======== Records shown ========

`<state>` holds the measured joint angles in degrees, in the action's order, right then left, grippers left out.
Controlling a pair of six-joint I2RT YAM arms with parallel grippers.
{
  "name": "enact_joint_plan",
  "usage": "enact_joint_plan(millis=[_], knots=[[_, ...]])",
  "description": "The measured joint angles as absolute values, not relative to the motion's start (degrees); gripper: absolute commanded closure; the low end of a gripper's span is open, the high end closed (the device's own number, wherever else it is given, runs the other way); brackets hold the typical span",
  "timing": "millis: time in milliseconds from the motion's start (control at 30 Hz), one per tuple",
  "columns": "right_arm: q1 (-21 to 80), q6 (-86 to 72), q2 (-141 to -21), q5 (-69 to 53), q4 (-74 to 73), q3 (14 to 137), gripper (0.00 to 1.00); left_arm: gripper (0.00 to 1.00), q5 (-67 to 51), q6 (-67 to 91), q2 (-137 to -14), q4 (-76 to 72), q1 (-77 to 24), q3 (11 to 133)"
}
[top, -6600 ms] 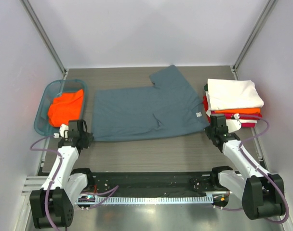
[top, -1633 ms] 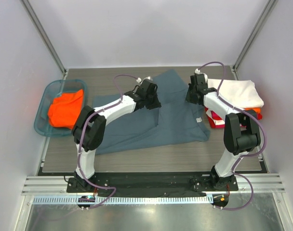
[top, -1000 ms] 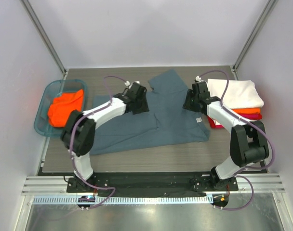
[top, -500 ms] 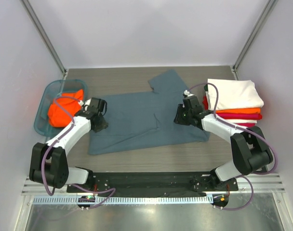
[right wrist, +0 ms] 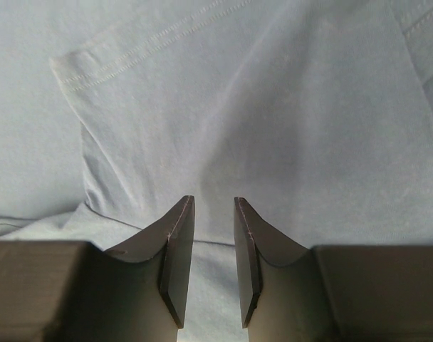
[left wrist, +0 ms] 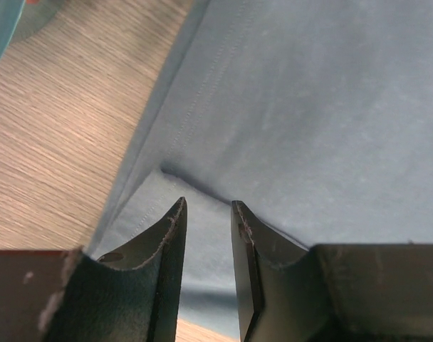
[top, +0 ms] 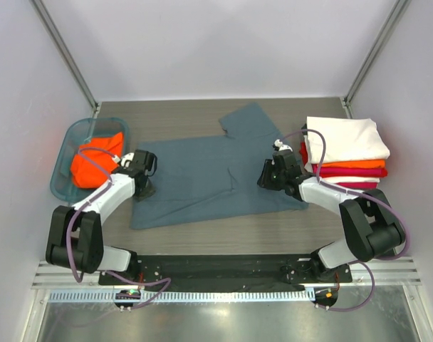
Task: Fold and stack the t-shirts
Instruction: Fold the tshirt
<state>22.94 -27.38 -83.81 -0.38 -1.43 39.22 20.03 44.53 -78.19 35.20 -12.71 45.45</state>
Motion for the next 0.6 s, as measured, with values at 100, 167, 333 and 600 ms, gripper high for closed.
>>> enact_joint_plan(millis=[100, 167, 333, 600], knots=[[22.9, -27.4, -83.7, -0.4, -0.5, 39.2, 0.66, 0.70, 20.6, 44.9, -80.0, 35.2, -12.2, 45.5], [22.9, -27.4, -83.5, -0.4, -0.1, 39.1, 0.66, 0.70, 20.9, 45.1, -80.9, 35.2, -11.9, 45.5], [22.9, -27.5, -83.1, -0.4, 0.4, 38.6, 0.66, 0.71, 21.3, 46.2, -82.5, 35.2, -11.5, 45.5], [22.9, -27.6, -83.1, 0.4, 0.4, 38.2, 0.66, 0.87, 22.4, 47.6, -86.2, 36.4, -11.2, 46.1]])
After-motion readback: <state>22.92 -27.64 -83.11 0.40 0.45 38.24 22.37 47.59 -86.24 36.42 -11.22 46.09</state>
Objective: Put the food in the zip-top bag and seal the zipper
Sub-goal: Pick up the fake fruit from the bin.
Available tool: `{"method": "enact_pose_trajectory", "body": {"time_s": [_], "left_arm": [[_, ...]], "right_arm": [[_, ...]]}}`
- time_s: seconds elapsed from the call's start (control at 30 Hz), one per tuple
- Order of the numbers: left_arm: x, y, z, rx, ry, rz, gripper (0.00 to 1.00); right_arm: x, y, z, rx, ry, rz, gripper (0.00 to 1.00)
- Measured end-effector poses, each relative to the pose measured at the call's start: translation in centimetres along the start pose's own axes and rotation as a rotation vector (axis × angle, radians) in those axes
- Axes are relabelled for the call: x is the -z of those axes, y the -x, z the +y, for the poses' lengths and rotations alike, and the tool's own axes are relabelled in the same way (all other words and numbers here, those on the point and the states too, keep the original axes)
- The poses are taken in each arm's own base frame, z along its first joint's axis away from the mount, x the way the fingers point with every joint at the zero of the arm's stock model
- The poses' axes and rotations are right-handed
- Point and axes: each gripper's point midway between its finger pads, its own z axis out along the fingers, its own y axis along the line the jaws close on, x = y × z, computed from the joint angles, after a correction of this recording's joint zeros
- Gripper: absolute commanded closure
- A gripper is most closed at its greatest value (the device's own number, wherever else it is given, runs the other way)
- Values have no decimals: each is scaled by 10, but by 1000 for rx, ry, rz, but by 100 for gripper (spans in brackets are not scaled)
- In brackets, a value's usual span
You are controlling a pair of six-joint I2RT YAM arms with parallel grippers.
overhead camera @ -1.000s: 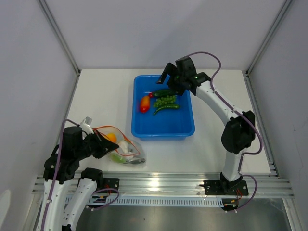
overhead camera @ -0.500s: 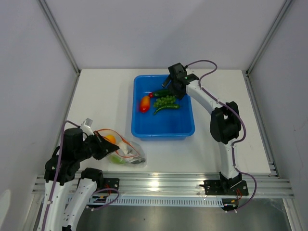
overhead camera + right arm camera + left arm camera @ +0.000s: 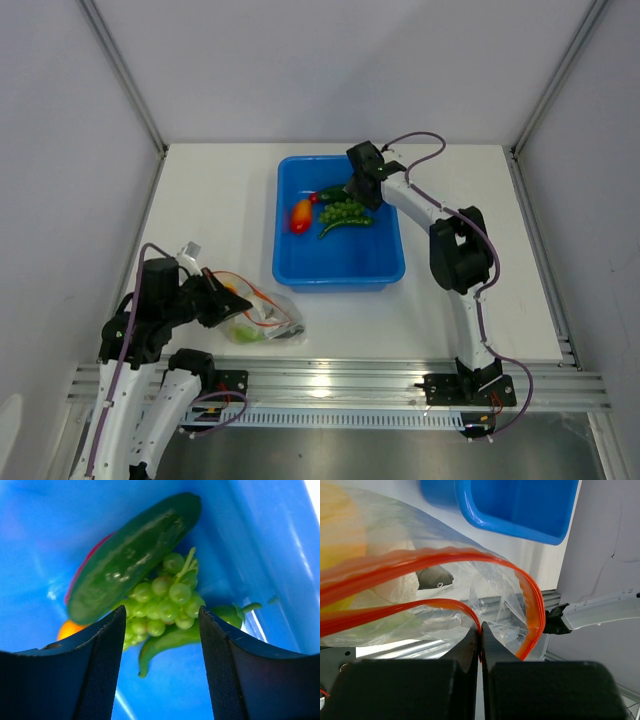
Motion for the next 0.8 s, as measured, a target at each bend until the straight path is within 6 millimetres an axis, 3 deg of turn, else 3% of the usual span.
{"method": "enact_pose_trajectory", "body": {"time_s": [0.43,0.73,0.8], "left_arm": [[-6,2,0,0,5,24,99],[-9,4,0,4,11,29,100],[-9,4,0,5,12,30,99]], "right_arm": [[-25,-11,-2,37,2,-12,41],[-44,-29,-4,61,-6,4,42],[-48,-31,-5,64,-10,7,50]]}}
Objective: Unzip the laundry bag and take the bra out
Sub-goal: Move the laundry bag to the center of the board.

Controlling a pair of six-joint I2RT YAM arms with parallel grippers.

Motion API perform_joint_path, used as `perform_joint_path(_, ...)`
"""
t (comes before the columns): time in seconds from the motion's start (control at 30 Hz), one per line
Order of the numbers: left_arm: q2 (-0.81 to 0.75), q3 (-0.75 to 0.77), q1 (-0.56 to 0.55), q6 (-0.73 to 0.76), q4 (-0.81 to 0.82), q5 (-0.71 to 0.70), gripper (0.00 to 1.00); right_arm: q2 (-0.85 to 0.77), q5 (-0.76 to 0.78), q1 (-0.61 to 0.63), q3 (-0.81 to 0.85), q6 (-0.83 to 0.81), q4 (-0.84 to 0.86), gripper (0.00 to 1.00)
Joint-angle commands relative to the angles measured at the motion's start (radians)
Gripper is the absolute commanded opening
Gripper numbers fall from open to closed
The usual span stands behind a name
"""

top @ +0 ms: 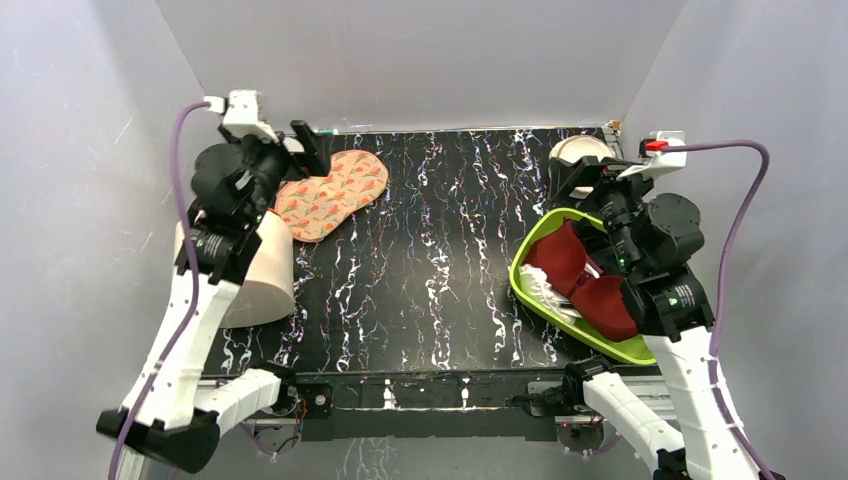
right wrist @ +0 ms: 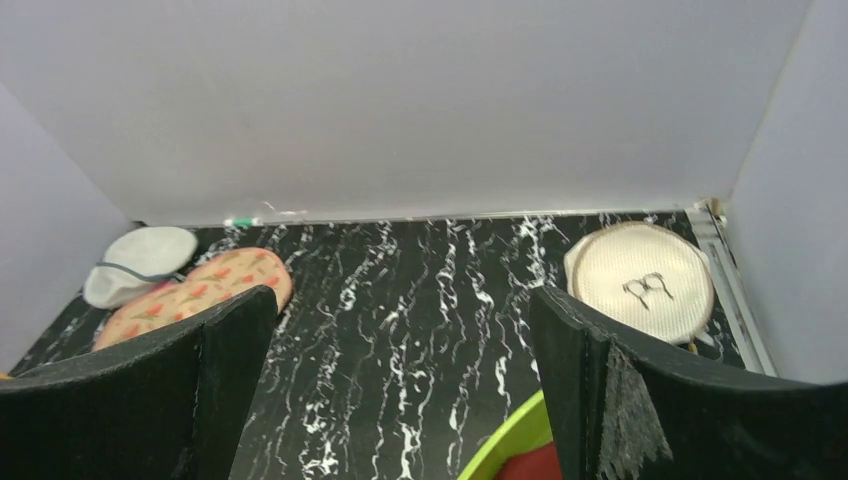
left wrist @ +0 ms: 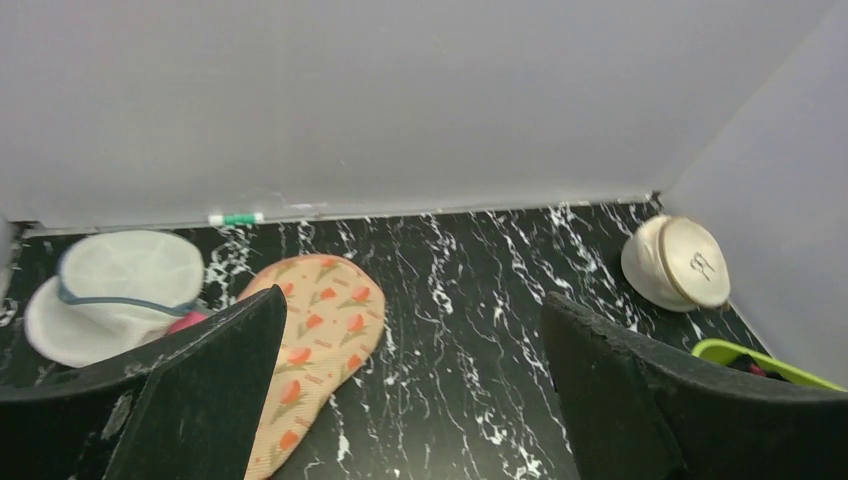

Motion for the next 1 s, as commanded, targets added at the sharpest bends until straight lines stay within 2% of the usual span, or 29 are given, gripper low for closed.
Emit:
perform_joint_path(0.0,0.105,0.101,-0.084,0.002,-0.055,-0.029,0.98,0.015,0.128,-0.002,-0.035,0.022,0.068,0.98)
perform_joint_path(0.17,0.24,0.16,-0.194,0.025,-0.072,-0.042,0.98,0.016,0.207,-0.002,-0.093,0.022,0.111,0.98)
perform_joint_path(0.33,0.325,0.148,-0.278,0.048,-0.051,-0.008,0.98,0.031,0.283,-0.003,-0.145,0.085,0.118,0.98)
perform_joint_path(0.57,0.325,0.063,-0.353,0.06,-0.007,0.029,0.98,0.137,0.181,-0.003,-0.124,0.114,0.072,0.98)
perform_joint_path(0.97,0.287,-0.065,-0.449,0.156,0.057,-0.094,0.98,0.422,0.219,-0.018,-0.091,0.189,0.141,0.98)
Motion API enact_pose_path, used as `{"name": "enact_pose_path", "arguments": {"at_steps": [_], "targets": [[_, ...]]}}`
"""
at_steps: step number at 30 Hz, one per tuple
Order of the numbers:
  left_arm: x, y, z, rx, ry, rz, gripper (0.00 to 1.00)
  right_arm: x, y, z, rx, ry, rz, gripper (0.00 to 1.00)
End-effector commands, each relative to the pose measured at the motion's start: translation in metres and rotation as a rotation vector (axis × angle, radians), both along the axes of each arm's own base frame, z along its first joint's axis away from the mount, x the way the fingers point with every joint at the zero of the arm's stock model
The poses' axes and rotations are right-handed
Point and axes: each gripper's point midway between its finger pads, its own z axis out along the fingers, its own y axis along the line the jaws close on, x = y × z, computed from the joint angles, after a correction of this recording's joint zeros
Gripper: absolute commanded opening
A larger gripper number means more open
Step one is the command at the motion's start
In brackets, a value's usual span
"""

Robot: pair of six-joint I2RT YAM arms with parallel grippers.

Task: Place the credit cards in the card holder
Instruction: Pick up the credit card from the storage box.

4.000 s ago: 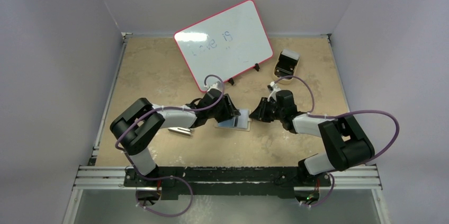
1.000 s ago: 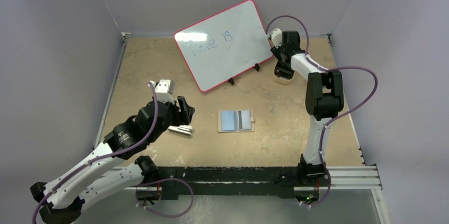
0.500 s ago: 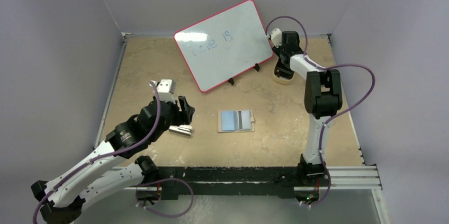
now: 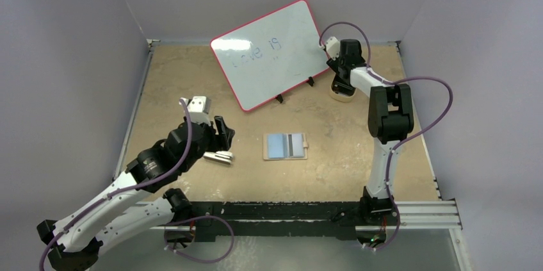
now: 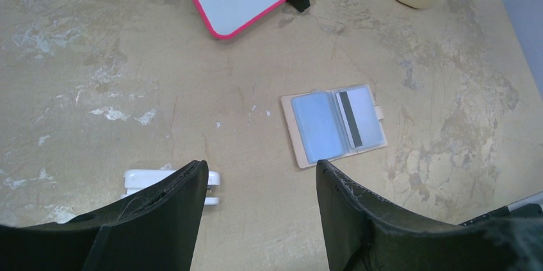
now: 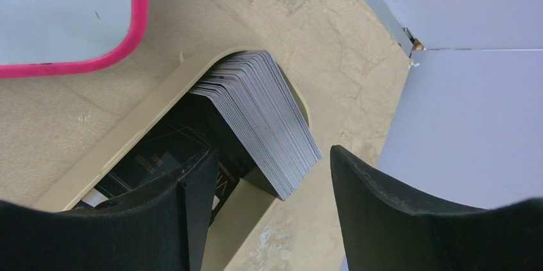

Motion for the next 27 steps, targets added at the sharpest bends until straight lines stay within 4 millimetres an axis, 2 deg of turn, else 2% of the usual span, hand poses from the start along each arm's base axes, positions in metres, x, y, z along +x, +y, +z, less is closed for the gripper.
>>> {"name": "enact_pose_path", "arguments": {"at_steps": [1, 7, 16, 20, 27], "targets": [[0.003, 0.001, 0.013, -0.010, -0.040, 0.003, 0.62, 0.014, -0.010, 0.019, -0.023, -0.075, -0.031, 0.64], [0.004, 0.000, 0.012, -0.003, -0.037, 0.004, 0.62, 0.019, -0.015, 0.026, -0.030, -0.107, -0.042, 0.57], [0.004, 0.001, 0.013, -0.003, -0.039, 0.004, 0.62, 0.021, -0.008, 0.039, -0.001, -0.129, -0.007, 0.42], [0.004, 0.001, 0.013, -0.002, -0.039, 0.003, 0.62, 0.021, -0.006, 0.038, 0.010, -0.125, -0.002, 0.35], [0.004, 0.000, 0.013, -0.003, -0.040, 0.003, 0.62, 0.021, 0.002, 0.035, 0.040, -0.105, 0.032, 0.16]]}}
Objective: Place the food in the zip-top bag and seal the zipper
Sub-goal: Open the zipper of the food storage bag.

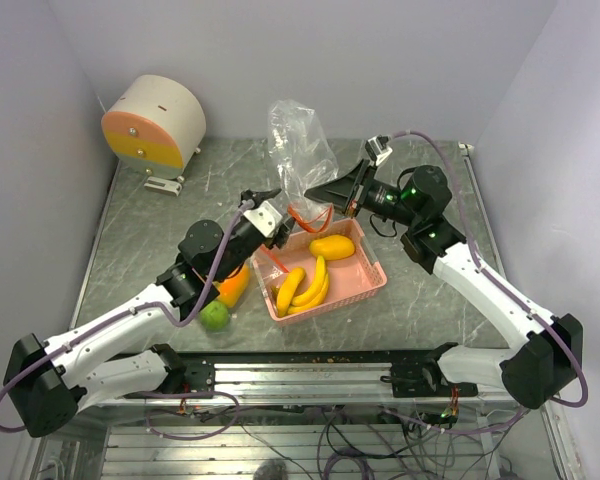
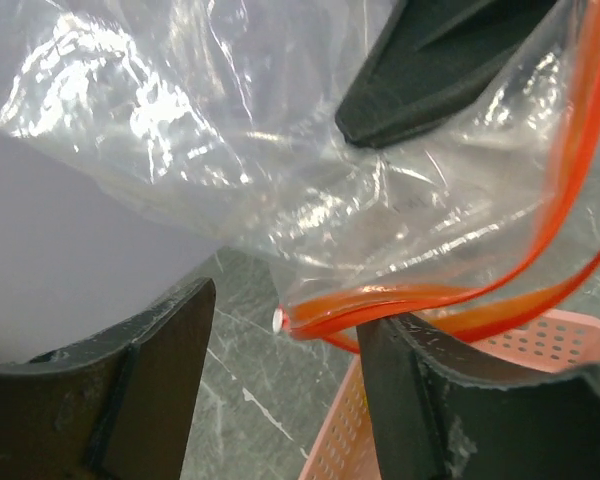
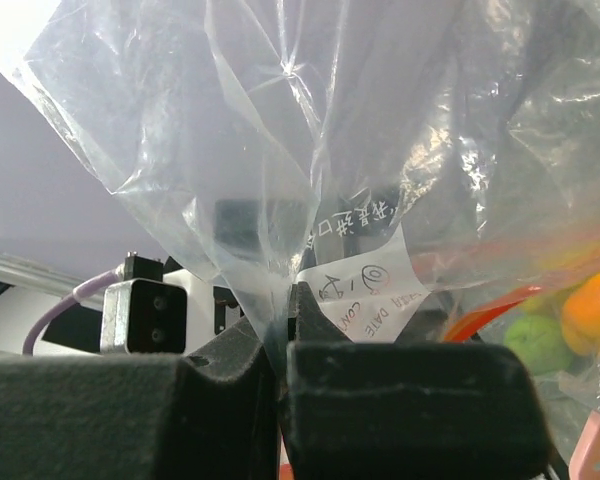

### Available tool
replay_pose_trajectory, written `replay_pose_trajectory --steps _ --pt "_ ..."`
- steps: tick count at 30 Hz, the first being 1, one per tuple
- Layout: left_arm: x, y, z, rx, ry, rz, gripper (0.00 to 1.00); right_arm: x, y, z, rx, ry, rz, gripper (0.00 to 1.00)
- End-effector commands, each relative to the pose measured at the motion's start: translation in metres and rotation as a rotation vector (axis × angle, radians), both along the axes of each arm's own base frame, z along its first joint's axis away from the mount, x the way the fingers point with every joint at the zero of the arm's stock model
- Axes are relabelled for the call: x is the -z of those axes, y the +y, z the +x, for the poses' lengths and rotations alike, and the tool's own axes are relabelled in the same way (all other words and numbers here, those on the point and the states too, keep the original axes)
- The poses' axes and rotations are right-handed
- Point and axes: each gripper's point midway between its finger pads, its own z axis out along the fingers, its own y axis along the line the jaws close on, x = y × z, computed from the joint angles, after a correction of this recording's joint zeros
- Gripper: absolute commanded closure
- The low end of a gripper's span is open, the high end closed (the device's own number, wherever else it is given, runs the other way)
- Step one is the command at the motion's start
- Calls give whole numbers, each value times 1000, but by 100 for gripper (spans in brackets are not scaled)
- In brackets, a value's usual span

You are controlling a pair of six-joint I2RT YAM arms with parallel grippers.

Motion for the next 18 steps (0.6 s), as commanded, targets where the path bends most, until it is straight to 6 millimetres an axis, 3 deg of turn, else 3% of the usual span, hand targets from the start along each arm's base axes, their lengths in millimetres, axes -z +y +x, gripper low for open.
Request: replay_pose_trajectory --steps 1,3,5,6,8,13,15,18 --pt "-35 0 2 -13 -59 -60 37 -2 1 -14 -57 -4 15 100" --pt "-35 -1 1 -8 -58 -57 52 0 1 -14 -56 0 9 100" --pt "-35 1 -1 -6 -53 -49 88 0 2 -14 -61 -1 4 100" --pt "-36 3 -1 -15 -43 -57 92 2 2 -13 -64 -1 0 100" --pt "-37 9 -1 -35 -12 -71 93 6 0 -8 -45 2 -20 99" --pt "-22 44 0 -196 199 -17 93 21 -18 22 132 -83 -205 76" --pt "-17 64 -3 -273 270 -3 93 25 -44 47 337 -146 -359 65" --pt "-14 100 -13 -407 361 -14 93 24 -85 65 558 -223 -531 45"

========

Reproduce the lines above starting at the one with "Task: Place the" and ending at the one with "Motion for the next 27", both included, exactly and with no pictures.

*Response to this task*:
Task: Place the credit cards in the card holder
Instruction: Pick up the credit card from the storage box.

4.000 s ago: 
1.000 s ago: 
0.500 s ago: 
now: 
now: 
now: 

Motion for the next 27 steps, targets added at the sharpest bends until straight lines stay within 4 millimetres an axis, 2 deg of turn, else 2% of the usual span, hand poses from the start along each arm's base axes, positions in metres, x, y, z along +x, +y, +z, less is closed for the gripper.

The answer requires no further additions.